* **What to work on**: What you return must match the listing below character for character, minus any pictures.

* **Data provided**:
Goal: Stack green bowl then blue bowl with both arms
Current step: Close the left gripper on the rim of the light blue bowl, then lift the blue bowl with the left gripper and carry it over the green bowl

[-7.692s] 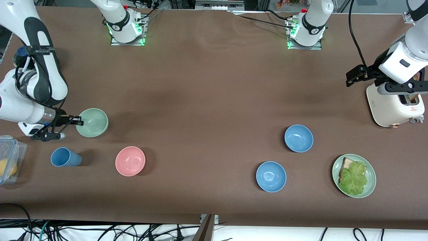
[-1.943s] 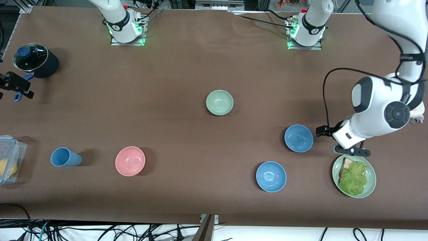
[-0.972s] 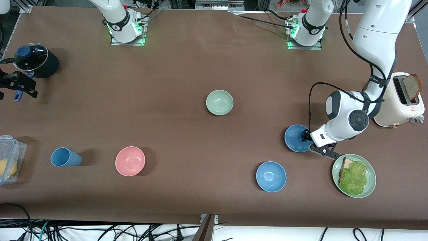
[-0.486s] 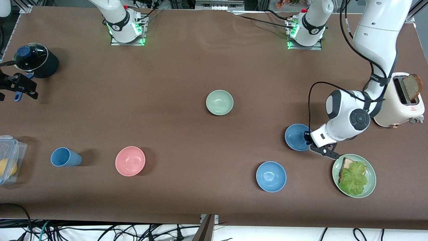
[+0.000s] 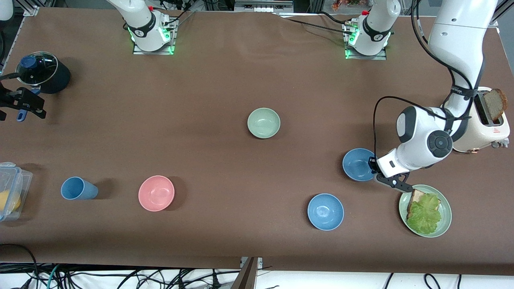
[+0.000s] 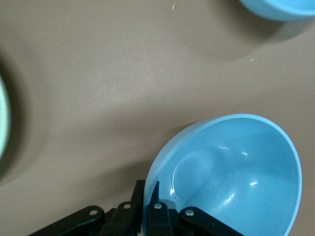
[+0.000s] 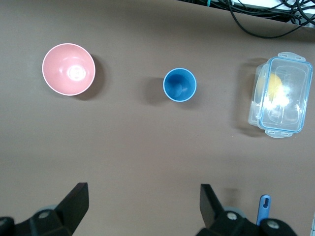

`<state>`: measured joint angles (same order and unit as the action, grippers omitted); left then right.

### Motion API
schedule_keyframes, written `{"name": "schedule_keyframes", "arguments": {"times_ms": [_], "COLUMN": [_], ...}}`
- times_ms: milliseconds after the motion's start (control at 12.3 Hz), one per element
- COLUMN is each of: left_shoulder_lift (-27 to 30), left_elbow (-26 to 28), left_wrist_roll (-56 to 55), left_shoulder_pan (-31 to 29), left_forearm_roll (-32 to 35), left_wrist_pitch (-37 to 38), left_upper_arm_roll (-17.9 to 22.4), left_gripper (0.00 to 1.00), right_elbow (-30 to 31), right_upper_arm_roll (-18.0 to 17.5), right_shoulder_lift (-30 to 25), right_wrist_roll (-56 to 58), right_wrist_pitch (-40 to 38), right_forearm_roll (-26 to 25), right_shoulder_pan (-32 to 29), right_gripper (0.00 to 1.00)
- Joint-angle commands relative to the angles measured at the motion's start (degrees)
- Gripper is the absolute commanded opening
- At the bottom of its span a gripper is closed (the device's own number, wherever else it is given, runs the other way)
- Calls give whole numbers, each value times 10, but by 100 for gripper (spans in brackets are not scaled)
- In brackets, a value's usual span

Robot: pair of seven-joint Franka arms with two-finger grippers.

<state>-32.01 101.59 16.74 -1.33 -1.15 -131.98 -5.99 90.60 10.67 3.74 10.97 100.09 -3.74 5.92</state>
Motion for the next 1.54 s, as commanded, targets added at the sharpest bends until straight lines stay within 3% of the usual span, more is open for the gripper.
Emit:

* **Answer to the exercise**:
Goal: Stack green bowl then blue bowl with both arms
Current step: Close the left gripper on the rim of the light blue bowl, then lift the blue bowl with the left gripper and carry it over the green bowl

[-7.692s] 
[-1.943s] 
[-0.972s] 
[-0.486s] 
[+0.000s] 
[+0.000s] 
[+0.000s] 

`<state>`: measured joint angles (same order and unit as the action, grippers omitted); left then right.

### Motion API
schedule_keyframes, written `{"name": "schedule_keyframes", "arguments": {"times_ms": [_], "COLUMN": [_], ...}}`
- times_ms: milliseconds after the motion's start (control at 12.3 Hz), one per element
- COLUMN is each of: left_shoulder_lift (-27 to 30), left_elbow (-26 to 28), left_wrist_roll (-56 to 55), left_shoulder_pan (-31 to 29), left_forearm_roll (-32 to 35), left_wrist_pitch (-37 to 38), left_upper_arm_roll (-17.9 to 22.4), left_gripper (0.00 to 1.00), right_elbow (-30 to 31), right_upper_arm_roll (-18.0 to 17.5), right_shoulder_lift (-30 to 25), right_wrist_roll (-56 to 58), right_wrist_pitch (-40 to 38), right_forearm_roll (-26 to 25), right_shoulder_pan (-32 to 29), right_gripper (0.00 to 1.00)
- Joint-angle commands relative to the angles measured at the motion's start (degrees)
- Gripper is the absolute commanded opening
- At the bottom of its span a gripper is closed (the device's own number, wherever else it is given, runs the other way)
- Calls give whole numbers, each value times 10, but by 100 for gripper (spans in brackets are not scaled)
- In brackets, a value's usual span

Robot: pair of seven-joint Franka arms with two-finger grippers.

<state>-32.01 101.59 16.74 -1.33 -1.15 -131.98 -5.99 90.60 10.67 3.74 10.97 100.09 -3.74 5.92</state>
Motion for the next 1.54 s, as commanded, targets added at the sharpest bends until straight lines stay within 3% of the usual span, more is open for the gripper.
Emit:

This exercise requires nothing more.